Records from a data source
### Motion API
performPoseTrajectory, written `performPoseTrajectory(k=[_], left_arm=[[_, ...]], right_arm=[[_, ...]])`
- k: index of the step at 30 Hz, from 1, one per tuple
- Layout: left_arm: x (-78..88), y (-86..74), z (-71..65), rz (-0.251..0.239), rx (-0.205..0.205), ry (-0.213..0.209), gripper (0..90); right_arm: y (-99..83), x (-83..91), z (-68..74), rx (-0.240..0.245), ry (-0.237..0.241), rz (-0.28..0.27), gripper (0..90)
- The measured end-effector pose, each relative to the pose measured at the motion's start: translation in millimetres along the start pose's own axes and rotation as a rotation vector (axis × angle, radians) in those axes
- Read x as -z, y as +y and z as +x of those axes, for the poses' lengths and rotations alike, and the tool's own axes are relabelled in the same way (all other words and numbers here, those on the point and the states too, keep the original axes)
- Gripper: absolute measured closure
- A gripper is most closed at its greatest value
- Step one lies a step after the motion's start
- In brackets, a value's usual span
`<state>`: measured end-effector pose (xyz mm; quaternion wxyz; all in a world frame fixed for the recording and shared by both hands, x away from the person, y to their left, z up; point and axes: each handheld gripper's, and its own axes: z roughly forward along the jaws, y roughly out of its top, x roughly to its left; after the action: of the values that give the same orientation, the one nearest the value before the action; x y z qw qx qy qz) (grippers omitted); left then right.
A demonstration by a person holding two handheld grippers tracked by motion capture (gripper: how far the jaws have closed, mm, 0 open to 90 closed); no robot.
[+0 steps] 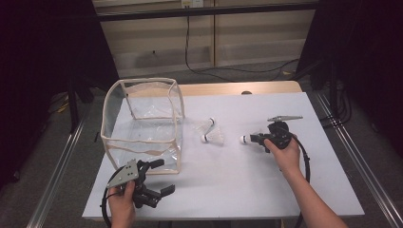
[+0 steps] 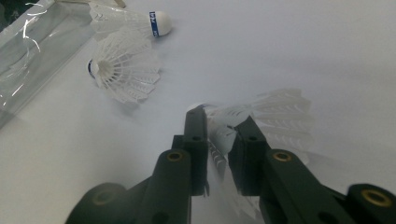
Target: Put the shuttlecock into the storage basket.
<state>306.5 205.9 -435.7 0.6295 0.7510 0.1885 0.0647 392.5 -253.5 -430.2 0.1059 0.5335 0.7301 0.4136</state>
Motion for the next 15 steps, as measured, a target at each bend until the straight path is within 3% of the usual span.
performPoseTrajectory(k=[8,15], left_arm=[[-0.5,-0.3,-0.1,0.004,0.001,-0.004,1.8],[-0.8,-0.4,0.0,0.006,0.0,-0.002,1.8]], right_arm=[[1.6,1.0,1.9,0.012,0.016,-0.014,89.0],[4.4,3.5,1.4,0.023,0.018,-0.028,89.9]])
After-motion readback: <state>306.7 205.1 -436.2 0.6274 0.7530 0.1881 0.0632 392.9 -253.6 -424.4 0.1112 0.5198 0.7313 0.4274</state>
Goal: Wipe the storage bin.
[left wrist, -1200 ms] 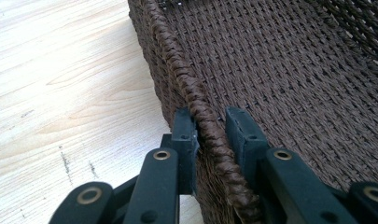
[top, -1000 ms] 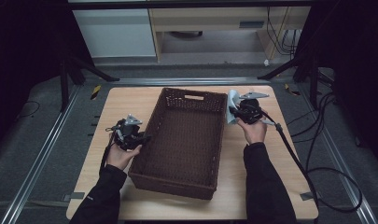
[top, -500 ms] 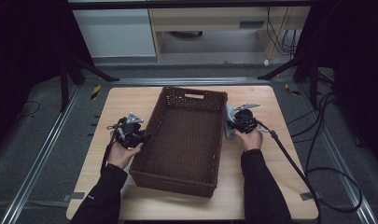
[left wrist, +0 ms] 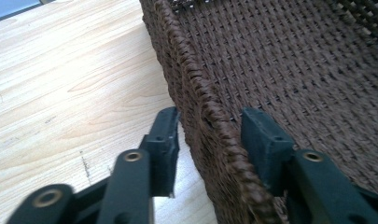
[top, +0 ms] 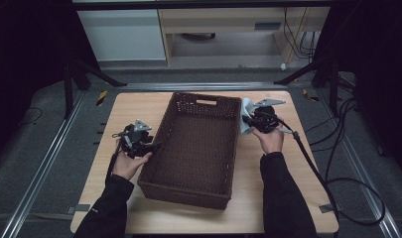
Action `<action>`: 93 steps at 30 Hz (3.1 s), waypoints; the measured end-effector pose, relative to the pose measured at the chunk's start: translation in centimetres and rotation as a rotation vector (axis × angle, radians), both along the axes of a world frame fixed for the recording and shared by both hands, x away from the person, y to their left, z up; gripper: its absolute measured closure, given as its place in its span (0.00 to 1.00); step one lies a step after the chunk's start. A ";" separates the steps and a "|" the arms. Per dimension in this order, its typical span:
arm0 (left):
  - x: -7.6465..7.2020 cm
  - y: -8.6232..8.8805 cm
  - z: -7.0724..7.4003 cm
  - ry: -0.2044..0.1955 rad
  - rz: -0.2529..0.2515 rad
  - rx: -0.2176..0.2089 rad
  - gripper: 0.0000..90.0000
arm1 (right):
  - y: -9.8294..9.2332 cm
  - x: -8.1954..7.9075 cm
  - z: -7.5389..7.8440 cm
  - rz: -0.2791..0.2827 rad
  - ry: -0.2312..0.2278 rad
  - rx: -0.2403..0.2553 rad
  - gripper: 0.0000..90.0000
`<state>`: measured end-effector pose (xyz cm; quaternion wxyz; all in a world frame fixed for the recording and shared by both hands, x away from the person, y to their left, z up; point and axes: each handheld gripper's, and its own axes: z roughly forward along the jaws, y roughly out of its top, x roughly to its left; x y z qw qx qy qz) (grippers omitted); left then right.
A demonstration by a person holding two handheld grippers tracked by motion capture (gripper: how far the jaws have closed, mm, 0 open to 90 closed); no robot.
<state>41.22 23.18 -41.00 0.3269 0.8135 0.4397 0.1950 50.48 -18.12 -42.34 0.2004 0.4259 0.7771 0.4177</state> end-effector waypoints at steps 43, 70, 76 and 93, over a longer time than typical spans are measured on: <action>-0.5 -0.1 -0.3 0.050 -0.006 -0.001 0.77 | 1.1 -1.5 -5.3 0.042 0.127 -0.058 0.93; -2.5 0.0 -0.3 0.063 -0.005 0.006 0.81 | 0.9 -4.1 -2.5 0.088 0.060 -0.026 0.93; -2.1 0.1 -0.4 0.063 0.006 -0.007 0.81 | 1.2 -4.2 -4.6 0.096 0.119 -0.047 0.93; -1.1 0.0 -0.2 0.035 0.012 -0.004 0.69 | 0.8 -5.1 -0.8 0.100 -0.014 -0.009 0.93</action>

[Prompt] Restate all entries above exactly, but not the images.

[Task solution]
### Motion API
performPoseTrajectory, written `performPoseTrajectory(k=[_], left_arm=[[_, ...]], right_arm=[[_, ...]])`
- k: index of the step at 30 Hz, from 1, one per tuple
- Layout: left_arm: x (-78..88), y (-86..74), z (-71..65), rz (-0.251..0.239), rx (-0.205..0.205), ry (-0.213..0.209), gripper (0..90); right_arm: y (-99..83), x (-83..91), z (-68..74), rx (-0.240..0.245), ry (-0.237..0.241), rz (-0.28..0.27), gripper (0..90)
- The measured end-effector pose, each relative to the pose measured at the motion's start: translation in millimetres along the start pose's own axes and rotation as a rotation vector (axis × angle, radians) in those axes
- Read x as -z, y as +y and z as +x of those axes, for the poses' lengths and rotations alike, and the tool's own axes are relabelled in the same way (all other words and numbers here, those on the point and the states too, keep the original axes)
- Gripper: absolute measured closure
- A gripper is most closed at its greatest value
- Step one lies a step after the motion's start
- In brackets, a value's usual span
`<state>`: measured end-effector pose (xyz mm; quaternion wxyz; all in a world frame fixed for the recording and shared by both hands, x away from the person, y to their left, z up; point and axes: each handheld gripper's, and its own axes: z roughly forward along the jaws, y roughly out of its top, x roughly to its left; after the action: of the values that give the same orientation, the one nearest the value before the action; x y z qw qx qy qz) (grippers omitted); left then right.
A demonstration by a person holding two handheld grippers tracked by motion capture (gripper: how far the jaws have closed, mm, 0 open to 90 closed); no robot.
[+0 steps] 
[+0 steps] 
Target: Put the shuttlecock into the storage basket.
<state>306.5 205.9 -435.7 0.6295 0.7510 0.1885 0.0647 392.5 -253.5 -430.2 0.1059 0.5335 0.7301 0.4136</state>
Motion for the next 15 steps, as measured, a target at each bend until the straight path is within 3% of the usual span.
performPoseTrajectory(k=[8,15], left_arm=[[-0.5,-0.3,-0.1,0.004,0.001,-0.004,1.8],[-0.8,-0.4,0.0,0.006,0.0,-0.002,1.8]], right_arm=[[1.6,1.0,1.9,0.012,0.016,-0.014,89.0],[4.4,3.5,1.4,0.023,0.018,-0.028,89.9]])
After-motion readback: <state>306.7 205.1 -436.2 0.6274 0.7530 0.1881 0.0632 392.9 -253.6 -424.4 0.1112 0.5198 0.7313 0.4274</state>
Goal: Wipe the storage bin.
[left wrist, -1200 ms] 
[top, -1000 ms] 
[top, -500 ms] 
[left wrist, +0 ms] 
[top, +0 ms] 
Action `<action>`: 93 steps at 30 Hz (3.1 s), waypoints; the measured end-effector pose, relative to the pose measured at the chunk's start: translation in centimetres and rotation as a rotation vector (axis × angle, radians), both along the axes of a world frame fixed for the recording and shared by both hands, x away from the person, y to their left, z up; gripper: its absolute measured closure, given as its place in its span (0.00 to 1.00); step one lies a step after the chunk's start. A ";" separates the steps and a "|" the arms. Per dimension in this order, its typical span:
arm0 (left):
  - x: -7.6465..7.2020 cm
  - y: -8.6232..8.8805 cm
  - z: -7.0724..7.4003 cm
  - ry: -0.2044..0.1955 rad
  - rz: -0.2529..0.2515 rad
  - rx: -0.2176..0.2089 rad
  - gripper: 0.0000..90.0000
arm1 (right):
  - y: -9.8294..9.2332 cm
  - x: -8.1954..7.9075 cm
  - z: -7.5389..7.8440 cm
  - rz: -0.2791..0.2827 rad
  - ry: -0.2312..0.2278 rad
  - rx: -0.2403..0.2553 rad
  - gripper: 0.0000..90.0000
`<state>`: measured end-effector pose (xyz cm; quaternion wxyz; all in a world frame fixed for the recording and shared by both hands, x away from the person, y to their left, z up; point and axes: each handheld gripper's, and its own axes: z roughly forward along the jaws, y roughly out of its top, x roughly to its left; x y z qw qx qy qz) (grippers omitted); left then right.
A demonstration by a person holding two handheld grippers tracked by motion capture (gripper: how far the jaws have closed, mm, 0 open to 90 closed); no robot.
<state>41.22 23.18 -41.00 0.3269 0.8135 0.4397 0.1950 50.48 -18.12 -42.34 0.2004 0.4259 0.7771 0.4177</state> end-effector waypoints at steps 43, 70, 76 and 93, over a longer time than typical spans are measured on: <action>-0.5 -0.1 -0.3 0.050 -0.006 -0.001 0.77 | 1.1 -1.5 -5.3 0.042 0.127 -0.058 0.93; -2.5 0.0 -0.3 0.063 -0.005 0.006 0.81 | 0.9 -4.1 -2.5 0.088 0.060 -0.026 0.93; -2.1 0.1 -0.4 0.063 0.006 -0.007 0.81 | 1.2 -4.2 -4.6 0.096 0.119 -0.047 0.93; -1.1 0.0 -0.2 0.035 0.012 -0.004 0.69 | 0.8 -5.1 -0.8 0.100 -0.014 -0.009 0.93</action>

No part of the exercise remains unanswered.